If someone has spent 5–7–10 of the best years of their life building a startup in the AM sector, they expect to get millions (in any currency) for it. And they take it personally when they receive offers only in the hundreds or even tens of thousands.
Or when someone offers a symbolic €1, but in return agrees to take on all the debt the founder is too ashamed to talk about.
IMPORTANT: I’m not referring here to the rare cases where companies were sold at absurdly inflated valuations—symbols of which include MakerBot Industries, acquired by Stratasys in 2013, or Avi Reichental’s reckless shopping spree during his time as CEO of 3D Systems in the late 2000s and early 2010s.
Those times are gone for good, even if Desktop Metal and Markforged tried to emulate them in the early 2020s.
Today, acquisitions are rare, and when they happen, it’s usually in the form of fire sales. Companies acquire others at extremely low prices—often buying corpses. They acquire either the staff, or the customers, or some piece of hardware.
Few people are interested in companies themselves. Those doing well are not for sale and have prohibitive valuations. Those that would like to sell have unrealistic financial expectations.
In the latter case, it usually looks like this:
The founder has sacrificed most of their life to building the company, at the cost of family, friends, hobbies;
The company gains some degree of recognition in the market, wins awards, and the founder is featured in media interviews; the company and its products are reviewed and discussed on social media;
Over the years, the founder meets many people, also outside the AM industry; they become a businessperson others like to meet and even boast about knowing;
Their social status improves compared to before founding the company;
They have no alternative life plan beyond running the AM company.
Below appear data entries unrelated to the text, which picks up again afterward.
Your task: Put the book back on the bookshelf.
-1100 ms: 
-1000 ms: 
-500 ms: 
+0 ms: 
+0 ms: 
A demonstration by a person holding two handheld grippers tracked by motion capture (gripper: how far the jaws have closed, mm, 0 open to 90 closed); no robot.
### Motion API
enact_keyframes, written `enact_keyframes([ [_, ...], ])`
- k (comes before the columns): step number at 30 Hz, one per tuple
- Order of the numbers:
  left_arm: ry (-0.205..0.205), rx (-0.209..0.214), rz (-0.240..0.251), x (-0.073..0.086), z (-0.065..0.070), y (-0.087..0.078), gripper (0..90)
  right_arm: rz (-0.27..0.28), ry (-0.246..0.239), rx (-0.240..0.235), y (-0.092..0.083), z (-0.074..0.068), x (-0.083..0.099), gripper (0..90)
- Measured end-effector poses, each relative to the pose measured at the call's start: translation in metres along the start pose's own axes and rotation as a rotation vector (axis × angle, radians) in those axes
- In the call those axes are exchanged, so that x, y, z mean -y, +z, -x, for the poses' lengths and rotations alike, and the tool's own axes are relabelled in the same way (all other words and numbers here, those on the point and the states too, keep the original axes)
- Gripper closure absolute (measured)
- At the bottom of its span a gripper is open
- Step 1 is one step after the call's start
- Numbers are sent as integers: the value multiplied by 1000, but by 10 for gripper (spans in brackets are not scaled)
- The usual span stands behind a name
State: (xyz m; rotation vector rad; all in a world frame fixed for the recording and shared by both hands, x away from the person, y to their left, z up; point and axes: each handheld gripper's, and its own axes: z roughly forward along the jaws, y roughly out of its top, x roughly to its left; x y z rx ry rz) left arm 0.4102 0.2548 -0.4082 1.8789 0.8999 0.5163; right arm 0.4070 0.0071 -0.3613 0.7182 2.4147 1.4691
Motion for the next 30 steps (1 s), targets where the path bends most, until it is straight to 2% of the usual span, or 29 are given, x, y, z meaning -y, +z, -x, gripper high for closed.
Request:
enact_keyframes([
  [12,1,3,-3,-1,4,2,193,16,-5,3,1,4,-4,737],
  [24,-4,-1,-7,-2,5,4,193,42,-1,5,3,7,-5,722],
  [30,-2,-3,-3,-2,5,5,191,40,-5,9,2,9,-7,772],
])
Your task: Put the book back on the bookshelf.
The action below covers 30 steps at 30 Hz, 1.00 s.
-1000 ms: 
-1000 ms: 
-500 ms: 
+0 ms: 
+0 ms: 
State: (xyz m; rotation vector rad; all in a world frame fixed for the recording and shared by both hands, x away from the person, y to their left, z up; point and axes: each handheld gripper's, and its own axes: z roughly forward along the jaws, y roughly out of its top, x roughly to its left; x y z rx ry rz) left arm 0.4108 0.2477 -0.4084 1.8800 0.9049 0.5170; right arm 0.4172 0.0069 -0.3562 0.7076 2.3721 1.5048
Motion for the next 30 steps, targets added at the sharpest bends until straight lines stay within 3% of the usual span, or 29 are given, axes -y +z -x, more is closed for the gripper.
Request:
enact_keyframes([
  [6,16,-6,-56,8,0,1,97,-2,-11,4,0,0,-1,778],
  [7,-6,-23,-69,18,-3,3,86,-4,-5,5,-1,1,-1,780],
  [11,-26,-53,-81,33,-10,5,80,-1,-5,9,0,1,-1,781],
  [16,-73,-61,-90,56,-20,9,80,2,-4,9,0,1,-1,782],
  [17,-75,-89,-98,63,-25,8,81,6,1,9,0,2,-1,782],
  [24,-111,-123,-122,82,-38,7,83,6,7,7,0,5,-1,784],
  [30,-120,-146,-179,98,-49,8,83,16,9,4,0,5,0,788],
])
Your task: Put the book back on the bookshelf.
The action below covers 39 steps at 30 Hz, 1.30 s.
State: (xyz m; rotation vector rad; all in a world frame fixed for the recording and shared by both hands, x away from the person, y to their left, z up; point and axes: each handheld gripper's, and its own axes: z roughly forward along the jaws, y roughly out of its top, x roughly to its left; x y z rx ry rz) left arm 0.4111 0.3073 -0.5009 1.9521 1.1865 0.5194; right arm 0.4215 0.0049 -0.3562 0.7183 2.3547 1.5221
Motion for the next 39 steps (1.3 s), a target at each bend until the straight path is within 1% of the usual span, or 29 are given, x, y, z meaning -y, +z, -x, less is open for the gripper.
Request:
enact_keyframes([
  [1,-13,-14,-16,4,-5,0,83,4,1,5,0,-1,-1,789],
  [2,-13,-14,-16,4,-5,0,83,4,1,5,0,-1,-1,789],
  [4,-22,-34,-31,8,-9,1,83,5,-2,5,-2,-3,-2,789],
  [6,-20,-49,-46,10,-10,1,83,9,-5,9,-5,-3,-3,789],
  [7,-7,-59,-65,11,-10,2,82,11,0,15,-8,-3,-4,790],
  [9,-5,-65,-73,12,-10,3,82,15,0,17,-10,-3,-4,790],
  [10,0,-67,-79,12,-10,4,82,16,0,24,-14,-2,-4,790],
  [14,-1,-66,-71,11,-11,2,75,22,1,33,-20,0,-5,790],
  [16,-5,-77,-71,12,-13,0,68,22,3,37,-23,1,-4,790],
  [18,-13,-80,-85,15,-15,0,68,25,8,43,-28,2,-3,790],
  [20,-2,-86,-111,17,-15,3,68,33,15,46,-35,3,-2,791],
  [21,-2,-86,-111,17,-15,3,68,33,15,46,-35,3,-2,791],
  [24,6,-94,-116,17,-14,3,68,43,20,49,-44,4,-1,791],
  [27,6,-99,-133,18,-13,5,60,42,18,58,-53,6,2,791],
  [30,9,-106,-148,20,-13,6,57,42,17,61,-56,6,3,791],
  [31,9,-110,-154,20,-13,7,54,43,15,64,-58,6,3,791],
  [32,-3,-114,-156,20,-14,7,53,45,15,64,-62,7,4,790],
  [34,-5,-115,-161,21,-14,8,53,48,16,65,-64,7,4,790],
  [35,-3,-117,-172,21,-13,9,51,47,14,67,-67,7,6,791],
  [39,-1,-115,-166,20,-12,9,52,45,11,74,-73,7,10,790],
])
But the situation in the company deteriorates—financial problems arise, followed by growing liabilities and debts.
Taxes, fees, insurance, or an impatient early-stage investor asking about an exit. A few hundred EUR/USD would come in handy—just enough to catch a breath.
So the founder starts looking for a new investor but quickly realizes that:
The 3D printing investment market is over;
And beyond that, there’s no appetite for investing in debt-laden companies with an existing private shareholder.
So one option remains—selling shares to a strategic (industry) investor—either a competitor, or a company that uses AM enough that it might integrate the founder’s solutions.
The founder builds a plan with two scenarios:
Scenario A – sell everything for a high enough amount to live off for several years and plan a new future.
Scenario B – sell part of the shares to cover all liabilities and continue working in the company—even as a minority shareholder.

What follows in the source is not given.